▸ PROVIDED MATERIAL:
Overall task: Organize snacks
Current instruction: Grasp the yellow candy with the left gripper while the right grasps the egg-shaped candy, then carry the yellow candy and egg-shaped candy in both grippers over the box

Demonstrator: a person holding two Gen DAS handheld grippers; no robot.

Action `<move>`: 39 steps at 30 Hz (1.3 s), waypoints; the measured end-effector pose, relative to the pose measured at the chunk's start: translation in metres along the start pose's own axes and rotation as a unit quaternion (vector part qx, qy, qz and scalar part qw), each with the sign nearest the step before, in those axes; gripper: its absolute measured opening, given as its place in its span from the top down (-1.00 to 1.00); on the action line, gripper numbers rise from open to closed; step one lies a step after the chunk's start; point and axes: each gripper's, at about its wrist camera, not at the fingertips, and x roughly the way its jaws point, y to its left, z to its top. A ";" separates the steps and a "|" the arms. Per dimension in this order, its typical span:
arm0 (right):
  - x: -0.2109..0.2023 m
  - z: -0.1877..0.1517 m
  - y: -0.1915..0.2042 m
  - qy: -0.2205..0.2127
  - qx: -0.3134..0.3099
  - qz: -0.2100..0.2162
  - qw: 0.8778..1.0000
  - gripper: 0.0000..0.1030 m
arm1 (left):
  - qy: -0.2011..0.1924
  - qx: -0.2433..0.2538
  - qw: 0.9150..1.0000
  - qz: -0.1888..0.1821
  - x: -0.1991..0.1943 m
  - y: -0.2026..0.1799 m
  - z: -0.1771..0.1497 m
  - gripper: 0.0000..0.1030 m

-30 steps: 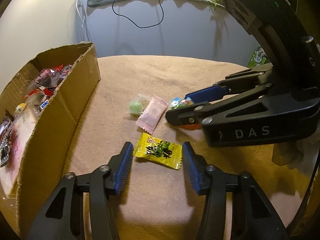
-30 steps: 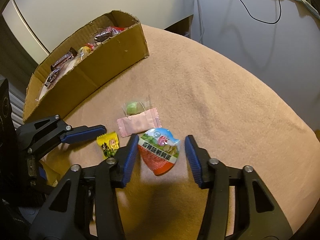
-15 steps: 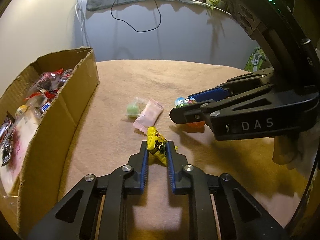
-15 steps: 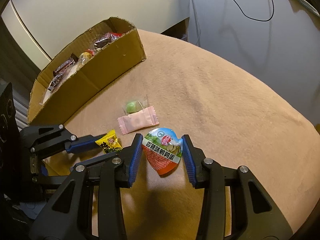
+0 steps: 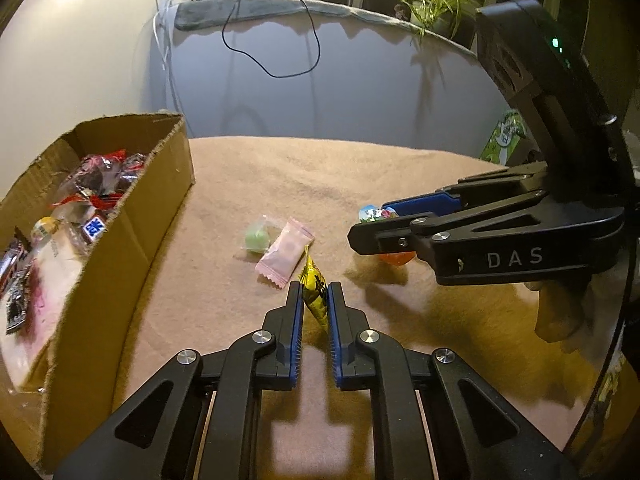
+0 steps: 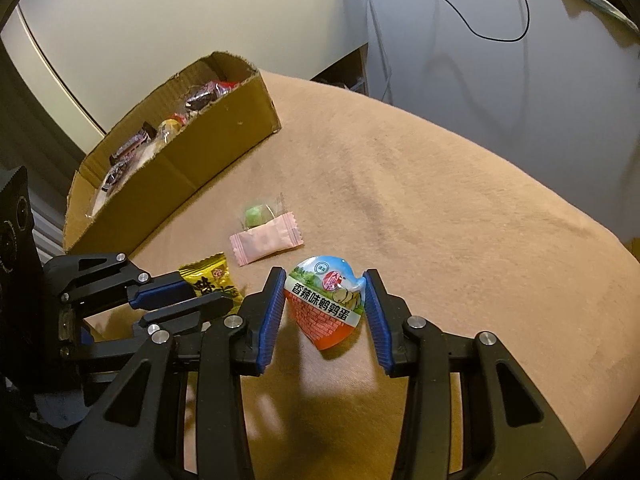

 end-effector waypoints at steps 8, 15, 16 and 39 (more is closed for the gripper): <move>-0.020 0.008 0.008 -0.023 -0.001 0.004 1.000 0.20 | -0.035 -0.009 0.999 0.002 -0.037 0.008 0.005 0.80; -0.034 0.025 0.029 -0.044 -0.015 0.011 0.999 0.20 | -0.069 -0.033 0.997 0.020 -0.072 0.038 0.006 0.80; -0.036 0.027 0.033 -0.046 -0.017 0.012 0.999 0.20 | -0.073 -0.037 0.996 0.023 -0.076 0.043 0.006 0.80; -0.001 0.089 0.132 -0.044 -0.083 0.056 0.994 0.20 | -0.089 -0.098 0.987 0.095 -0.115 0.139 -0.011 0.80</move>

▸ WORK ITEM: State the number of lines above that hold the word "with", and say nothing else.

▸ OUTPUT FOR THIS EXERCISE: 2